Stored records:

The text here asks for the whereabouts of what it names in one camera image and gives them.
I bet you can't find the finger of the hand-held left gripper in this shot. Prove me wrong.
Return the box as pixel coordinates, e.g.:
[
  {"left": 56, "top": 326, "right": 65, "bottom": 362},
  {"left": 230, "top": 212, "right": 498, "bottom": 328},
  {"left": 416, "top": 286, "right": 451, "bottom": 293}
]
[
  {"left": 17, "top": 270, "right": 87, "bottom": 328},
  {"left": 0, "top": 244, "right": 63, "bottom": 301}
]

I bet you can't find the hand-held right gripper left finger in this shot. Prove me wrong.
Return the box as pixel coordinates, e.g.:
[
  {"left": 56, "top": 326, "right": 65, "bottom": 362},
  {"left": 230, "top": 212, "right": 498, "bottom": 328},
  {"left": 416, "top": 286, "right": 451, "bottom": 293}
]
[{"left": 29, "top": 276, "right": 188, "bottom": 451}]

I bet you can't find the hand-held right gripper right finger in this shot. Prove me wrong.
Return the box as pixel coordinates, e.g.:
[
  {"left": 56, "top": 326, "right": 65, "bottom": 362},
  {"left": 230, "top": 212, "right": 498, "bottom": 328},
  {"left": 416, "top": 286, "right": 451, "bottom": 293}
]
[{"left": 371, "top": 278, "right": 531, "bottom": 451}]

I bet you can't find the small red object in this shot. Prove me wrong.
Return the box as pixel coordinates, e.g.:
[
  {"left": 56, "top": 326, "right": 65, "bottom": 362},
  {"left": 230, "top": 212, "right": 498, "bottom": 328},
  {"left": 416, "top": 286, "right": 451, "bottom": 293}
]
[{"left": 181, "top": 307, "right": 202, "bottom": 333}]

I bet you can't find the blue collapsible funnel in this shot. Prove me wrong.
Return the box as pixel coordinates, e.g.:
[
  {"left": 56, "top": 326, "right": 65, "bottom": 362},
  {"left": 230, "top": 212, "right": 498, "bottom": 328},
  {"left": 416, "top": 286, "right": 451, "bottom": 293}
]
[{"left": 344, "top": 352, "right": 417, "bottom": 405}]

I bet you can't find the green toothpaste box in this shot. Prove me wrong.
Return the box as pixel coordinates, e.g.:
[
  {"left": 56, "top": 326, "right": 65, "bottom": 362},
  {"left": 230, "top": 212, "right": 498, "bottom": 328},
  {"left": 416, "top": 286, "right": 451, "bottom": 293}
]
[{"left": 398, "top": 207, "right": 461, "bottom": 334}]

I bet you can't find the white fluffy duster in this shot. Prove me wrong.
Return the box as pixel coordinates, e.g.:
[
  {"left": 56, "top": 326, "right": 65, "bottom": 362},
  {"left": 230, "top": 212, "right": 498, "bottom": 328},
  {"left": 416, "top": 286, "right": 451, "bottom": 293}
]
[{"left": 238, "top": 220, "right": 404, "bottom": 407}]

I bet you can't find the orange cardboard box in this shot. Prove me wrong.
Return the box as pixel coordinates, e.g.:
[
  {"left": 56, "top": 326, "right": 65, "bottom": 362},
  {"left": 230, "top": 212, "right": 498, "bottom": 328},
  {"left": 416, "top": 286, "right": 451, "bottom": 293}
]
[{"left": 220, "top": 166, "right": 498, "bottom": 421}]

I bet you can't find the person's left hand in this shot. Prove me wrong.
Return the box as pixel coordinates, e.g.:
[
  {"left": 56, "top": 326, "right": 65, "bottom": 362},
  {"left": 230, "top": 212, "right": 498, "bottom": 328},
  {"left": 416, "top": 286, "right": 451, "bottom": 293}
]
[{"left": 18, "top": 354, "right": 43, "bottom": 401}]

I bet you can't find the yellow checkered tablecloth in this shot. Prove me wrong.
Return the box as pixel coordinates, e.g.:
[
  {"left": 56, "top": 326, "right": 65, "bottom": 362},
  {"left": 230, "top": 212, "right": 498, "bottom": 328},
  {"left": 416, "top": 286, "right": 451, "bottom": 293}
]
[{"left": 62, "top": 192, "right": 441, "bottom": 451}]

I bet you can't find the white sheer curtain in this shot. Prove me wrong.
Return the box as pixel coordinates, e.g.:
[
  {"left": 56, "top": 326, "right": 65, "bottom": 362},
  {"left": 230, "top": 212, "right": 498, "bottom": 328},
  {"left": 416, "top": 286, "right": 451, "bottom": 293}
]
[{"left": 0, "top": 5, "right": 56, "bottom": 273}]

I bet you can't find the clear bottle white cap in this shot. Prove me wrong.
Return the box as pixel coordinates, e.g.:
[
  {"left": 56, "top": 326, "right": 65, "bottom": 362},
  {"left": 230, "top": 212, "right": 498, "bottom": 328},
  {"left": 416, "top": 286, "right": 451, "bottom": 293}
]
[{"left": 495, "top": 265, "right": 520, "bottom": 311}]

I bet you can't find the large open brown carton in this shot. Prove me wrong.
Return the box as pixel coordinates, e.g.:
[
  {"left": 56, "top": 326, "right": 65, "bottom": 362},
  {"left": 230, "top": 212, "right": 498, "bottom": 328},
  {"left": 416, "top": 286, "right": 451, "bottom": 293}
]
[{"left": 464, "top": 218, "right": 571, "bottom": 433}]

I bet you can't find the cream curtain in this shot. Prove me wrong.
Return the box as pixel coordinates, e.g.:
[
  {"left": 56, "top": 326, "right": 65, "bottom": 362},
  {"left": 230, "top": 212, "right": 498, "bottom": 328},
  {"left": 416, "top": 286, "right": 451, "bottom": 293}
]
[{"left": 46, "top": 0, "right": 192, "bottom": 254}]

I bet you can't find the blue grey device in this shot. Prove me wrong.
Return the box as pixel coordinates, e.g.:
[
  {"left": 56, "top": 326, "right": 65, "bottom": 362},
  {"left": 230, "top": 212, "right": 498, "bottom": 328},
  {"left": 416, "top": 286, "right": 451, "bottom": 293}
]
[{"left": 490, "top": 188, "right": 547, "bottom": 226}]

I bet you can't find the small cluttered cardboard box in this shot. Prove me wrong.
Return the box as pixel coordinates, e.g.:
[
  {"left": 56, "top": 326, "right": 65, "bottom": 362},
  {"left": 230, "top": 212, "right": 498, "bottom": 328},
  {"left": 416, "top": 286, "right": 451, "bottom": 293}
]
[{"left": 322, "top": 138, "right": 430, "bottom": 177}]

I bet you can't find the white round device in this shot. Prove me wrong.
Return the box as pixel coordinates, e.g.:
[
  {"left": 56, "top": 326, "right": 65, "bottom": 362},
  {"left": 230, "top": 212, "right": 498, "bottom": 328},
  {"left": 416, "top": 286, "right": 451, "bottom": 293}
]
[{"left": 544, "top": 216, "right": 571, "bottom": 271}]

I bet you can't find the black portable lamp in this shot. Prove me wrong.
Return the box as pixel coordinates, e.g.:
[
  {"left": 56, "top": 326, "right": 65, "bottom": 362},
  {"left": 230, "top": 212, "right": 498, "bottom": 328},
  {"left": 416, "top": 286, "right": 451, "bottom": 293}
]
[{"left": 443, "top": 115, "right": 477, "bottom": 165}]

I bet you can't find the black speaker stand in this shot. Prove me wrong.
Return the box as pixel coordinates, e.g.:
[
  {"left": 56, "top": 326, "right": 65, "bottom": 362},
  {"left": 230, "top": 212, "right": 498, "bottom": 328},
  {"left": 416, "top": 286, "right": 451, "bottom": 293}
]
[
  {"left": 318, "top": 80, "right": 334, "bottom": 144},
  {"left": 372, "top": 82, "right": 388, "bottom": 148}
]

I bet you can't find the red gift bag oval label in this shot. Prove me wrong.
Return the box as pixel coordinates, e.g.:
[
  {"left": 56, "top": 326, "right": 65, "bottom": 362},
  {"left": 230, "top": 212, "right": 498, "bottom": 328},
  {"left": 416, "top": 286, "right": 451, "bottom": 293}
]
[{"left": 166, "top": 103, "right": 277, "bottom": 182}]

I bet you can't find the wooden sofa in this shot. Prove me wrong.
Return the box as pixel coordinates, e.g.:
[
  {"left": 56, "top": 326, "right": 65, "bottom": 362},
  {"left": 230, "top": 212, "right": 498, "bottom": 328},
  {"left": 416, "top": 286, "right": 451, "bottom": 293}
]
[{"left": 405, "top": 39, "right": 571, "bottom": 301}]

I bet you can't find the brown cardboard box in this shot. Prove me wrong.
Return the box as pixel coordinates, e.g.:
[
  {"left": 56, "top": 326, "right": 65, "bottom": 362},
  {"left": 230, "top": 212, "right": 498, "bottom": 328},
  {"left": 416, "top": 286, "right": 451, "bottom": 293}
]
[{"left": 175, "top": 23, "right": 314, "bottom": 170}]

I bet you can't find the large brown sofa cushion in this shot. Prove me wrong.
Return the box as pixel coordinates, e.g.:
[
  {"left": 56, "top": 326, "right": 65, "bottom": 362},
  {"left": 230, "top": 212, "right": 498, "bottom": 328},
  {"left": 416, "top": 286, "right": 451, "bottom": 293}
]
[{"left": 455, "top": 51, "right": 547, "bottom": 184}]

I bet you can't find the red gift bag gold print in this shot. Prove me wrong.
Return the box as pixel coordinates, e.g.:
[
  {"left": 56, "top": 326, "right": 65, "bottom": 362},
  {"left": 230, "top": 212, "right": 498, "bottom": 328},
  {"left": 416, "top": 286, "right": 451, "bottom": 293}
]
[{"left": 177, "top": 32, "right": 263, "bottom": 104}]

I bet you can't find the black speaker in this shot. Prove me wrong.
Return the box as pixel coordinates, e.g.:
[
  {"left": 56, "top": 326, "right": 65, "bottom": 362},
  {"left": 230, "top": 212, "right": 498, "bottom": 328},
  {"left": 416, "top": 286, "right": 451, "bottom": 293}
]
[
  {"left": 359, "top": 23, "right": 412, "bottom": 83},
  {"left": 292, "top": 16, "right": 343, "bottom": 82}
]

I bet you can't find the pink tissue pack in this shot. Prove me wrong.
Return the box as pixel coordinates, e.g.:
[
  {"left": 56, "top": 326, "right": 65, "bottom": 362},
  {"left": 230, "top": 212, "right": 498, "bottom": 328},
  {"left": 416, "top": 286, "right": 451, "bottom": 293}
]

▸ WHAT THE TASK REQUIRES
Write out every line from the entries where "brown" appears.

▸ SOLUTION FOR THIS TASK
I bet you can't find the large open brown carton in this shot. Prove me wrong.
I bet you can't find the brown cardboard box in this shot. Prove me wrong.
I bet you can't find the large brown sofa cushion in this shot. Prove me wrong.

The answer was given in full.